* **Activity**
Would you give again, exactly as written, the lines from the opening of the records to the line with "hand, it would be much appreciated.", that line included and pictures excluded?
*** Records for this exercise Section Begins ***
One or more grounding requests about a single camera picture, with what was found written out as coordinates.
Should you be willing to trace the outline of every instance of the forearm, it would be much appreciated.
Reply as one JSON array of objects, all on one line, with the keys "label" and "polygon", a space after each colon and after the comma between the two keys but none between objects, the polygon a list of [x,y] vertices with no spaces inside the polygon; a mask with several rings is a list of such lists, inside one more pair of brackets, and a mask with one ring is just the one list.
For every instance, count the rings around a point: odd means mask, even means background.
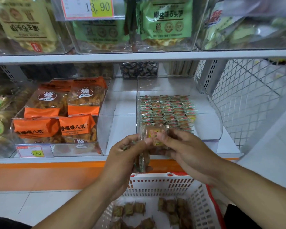
[{"label": "forearm", "polygon": [[97,179],[33,229],[91,229],[110,204],[111,195]]},{"label": "forearm", "polygon": [[260,227],[286,228],[286,189],[280,185],[225,161],[215,186]]}]

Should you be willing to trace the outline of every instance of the hand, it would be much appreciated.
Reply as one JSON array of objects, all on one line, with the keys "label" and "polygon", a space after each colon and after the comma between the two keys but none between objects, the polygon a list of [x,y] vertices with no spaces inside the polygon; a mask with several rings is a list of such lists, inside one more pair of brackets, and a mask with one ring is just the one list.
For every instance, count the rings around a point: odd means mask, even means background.
[{"label": "hand", "polygon": [[176,129],[170,129],[168,135],[158,132],[157,138],[172,149],[166,155],[176,160],[188,175],[202,183],[215,185],[216,175],[225,160],[210,150],[201,139]]},{"label": "hand", "polygon": [[111,201],[120,197],[128,187],[134,159],[143,151],[148,150],[149,146],[153,144],[153,140],[147,138],[138,141],[130,149],[123,150],[123,147],[138,139],[138,134],[129,135],[110,149],[99,179],[106,185],[107,189],[112,192],[110,193],[110,195],[112,195]]}]

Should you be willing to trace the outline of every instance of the fingernail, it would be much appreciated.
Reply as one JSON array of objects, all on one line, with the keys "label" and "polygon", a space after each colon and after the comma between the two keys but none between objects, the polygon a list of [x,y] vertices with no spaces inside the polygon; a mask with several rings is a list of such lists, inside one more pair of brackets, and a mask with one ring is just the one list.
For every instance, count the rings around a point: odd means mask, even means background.
[{"label": "fingernail", "polygon": [[159,138],[160,140],[163,140],[164,137],[165,137],[164,133],[157,132],[157,138]]},{"label": "fingernail", "polygon": [[150,137],[145,138],[144,141],[145,141],[145,143],[146,143],[147,145],[151,145],[151,144],[153,143],[153,139],[150,138]]}]

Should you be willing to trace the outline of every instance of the yellow price label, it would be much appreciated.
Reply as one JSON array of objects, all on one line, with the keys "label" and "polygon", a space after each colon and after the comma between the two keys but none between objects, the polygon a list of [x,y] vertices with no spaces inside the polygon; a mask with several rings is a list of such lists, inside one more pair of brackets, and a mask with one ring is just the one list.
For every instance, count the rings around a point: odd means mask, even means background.
[{"label": "yellow price label", "polygon": [[31,154],[34,156],[34,157],[44,157],[44,153],[41,151],[41,150],[33,150],[31,152]]},{"label": "yellow price label", "polygon": [[112,0],[90,0],[92,17],[106,18],[113,17]]}]

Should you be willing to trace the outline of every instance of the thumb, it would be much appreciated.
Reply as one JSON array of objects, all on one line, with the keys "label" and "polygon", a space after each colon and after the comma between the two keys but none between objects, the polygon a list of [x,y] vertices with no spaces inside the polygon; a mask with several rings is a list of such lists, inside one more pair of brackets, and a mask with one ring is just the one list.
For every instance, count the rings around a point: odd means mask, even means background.
[{"label": "thumb", "polygon": [[152,138],[145,138],[144,140],[138,141],[134,146],[128,149],[127,154],[131,157],[131,159],[133,159],[140,153],[148,150],[152,144]]},{"label": "thumb", "polygon": [[166,146],[172,148],[173,150],[177,151],[180,150],[180,147],[183,146],[181,141],[178,141],[174,138],[169,137],[165,133],[157,132],[157,138]]}]

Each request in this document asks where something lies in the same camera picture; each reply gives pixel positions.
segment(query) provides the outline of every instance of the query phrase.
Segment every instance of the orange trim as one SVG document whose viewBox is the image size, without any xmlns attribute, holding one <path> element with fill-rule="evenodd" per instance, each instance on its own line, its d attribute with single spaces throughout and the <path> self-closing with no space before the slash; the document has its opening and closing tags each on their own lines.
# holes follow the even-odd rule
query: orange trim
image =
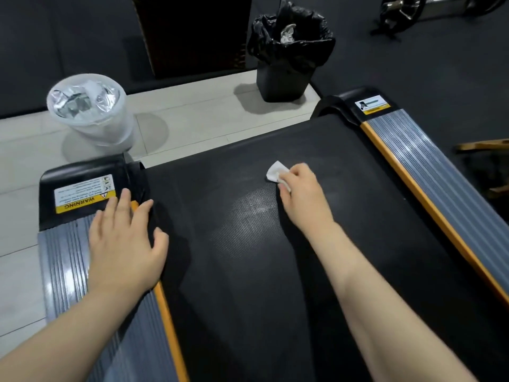
<svg viewBox="0 0 509 382">
<path fill-rule="evenodd" d="M 136 201 L 131 201 L 132 211 L 134 212 L 135 210 L 137 210 L 137 208 L 138 203 Z M 169 351 L 172 354 L 173 363 L 175 365 L 175 371 L 177 372 L 177 377 L 179 379 L 179 382 L 189 382 L 189 376 L 187 374 L 186 365 L 184 363 L 184 358 L 182 357 L 182 352 L 180 350 L 177 333 L 175 332 L 175 327 L 173 326 L 172 316 L 169 313 L 168 302 L 166 301 L 166 296 L 164 296 L 161 280 L 159 280 L 156 286 L 154 287 L 154 294 L 156 296 L 159 312 L 161 313 L 161 320 L 164 326 L 164 331 L 166 332 L 166 339 L 168 340 Z"/>
<path fill-rule="evenodd" d="M 438 210 L 436 205 L 428 198 L 423 192 L 417 182 L 407 172 L 404 166 L 398 161 L 396 156 L 391 150 L 385 145 L 383 140 L 380 139 L 378 134 L 375 133 L 373 128 L 368 122 L 364 122 L 360 125 L 360 128 L 366 133 L 371 142 L 375 144 L 377 149 L 383 154 L 385 159 L 390 163 L 392 168 L 398 173 L 399 177 L 403 180 L 405 185 L 409 187 L 414 196 L 417 197 L 424 209 L 429 215 L 435 220 L 441 230 L 454 244 L 454 246 L 460 251 L 461 255 L 470 263 L 471 266 L 477 271 L 477 273 L 488 282 L 493 290 L 509 305 L 509 296 L 504 292 L 500 284 L 493 278 L 491 273 L 484 267 L 480 260 L 475 256 L 474 252 L 468 247 L 463 241 L 458 232 L 455 231 L 453 226 L 447 221 L 444 215 Z"/>
</svg>

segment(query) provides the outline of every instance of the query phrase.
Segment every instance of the hand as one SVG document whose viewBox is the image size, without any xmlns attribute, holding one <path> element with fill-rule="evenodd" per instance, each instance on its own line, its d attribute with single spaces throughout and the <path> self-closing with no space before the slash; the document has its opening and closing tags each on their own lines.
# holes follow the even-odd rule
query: hand
<svg viewBox="0 0 509 382">
<path fill-rule="evenodd" d="M 279 177 L 292 190 L 290 194 L 283 184 L 278 185 L 284 210 L 308 239 L 315 231 L 334 223 L 322 187 L 307 164 L 299 163 Z"/>
<path fill-rule="evenodd" d="M 169 237 L 156 228 L 150 246 L 147 224 L 153 204 L 145 201 L 131 218 L 131 192 L 124 189 L 120 200 L 110 198 L 106 209 L 97 212 L 89 232 L 89 292 L 127 292 L 137 302 L 157 283 Z"/>
</svg>

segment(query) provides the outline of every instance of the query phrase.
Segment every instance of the left hand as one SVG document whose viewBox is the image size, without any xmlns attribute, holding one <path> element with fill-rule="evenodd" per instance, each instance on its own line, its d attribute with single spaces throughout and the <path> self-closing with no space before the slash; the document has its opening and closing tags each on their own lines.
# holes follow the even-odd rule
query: left hand
<svg viewBox="0 0 509 382">
<path fill-rule="evenodd" d="M 156 228 L 150 246 L 147 225 L 154 202 L 145 201 L 131 218 L 131 192 L 112 197 L 90 225 L 89 292 L 127 292 L 136 301 L 159 280 L 169 237 Z"/>
</svg>

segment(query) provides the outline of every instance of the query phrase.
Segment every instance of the gray ribbed side rail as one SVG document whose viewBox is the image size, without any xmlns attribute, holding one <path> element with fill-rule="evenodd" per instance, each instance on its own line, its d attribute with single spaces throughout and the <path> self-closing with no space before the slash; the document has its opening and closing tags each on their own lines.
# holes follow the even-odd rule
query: gray ribbed side rail
<svg viewBox="0 0 509 382">
<path fill-rule="evenodd" d="M 92 218 L 81 218 L 38 235 L 48 321 L 86 293 Z M 178 382 L 178 377 L 155 295 L 149 292 L 113 335 L 88 381 L 152 380 Z"/>
<path fill-rule="evenodd" d="M 509 227 L 404 111 L 367 122 L 509 295 Z"/>
</svg>

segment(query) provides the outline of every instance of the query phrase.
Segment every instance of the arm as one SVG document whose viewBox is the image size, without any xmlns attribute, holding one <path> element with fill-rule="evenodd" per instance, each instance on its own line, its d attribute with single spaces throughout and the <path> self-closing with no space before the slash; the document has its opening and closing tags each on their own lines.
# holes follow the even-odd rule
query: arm
<svg viewBox="0 0 509 382">
<path fill-rule="evenodd" d="M 279 185 L 284 209 L 324 266 L 372 378 L 476 381 L 334 222 L 309 167 L 293 166 L 280 178 L 292 189 Z"/>
<path fill-rule="evenodd" d="M 152 200 L 131 219 L 131 194 L 111 198 L 90 226 L 88 293 L 67 312 L 0 360 L 0 379 L 9 381 L 85 380 L 111 336 L 158 281 L 168 251 L 168 235 L 147 233 Z"/>
</svg>
*** Records for this exercise Section Ends ***
* **Your response**
One or more grounding requests about a single camera picture, with what was found written out as coordinates.
Should you be willing to trace the outline of every instance of the forearm, it would be much appreciated.
Reply as one JSON array of objects, all on one line, with the keys "label" and "polygon", a space after each colon and after the comma between the two keys but none between objects, the polygon a list of [x,y] vertices with no spaces inside the polygon; a mask with several rings is a list of such lists, inside one more pair of brackets, and a mask with one ring is just the one list.
For every instance, count the rings around a point: odd means mask, even means background.
[{"label": "forearm", "polygon": [[97,179],[33,229],[91,229],[110,204],[111,195]]},{"label": "forearm", "polygon": [[260,227],[286,228],[286,189],[280,185],[225,161],[215,186]]}]

Should you be willing to trace the outline of every instance of the hand, it would be much appreciated.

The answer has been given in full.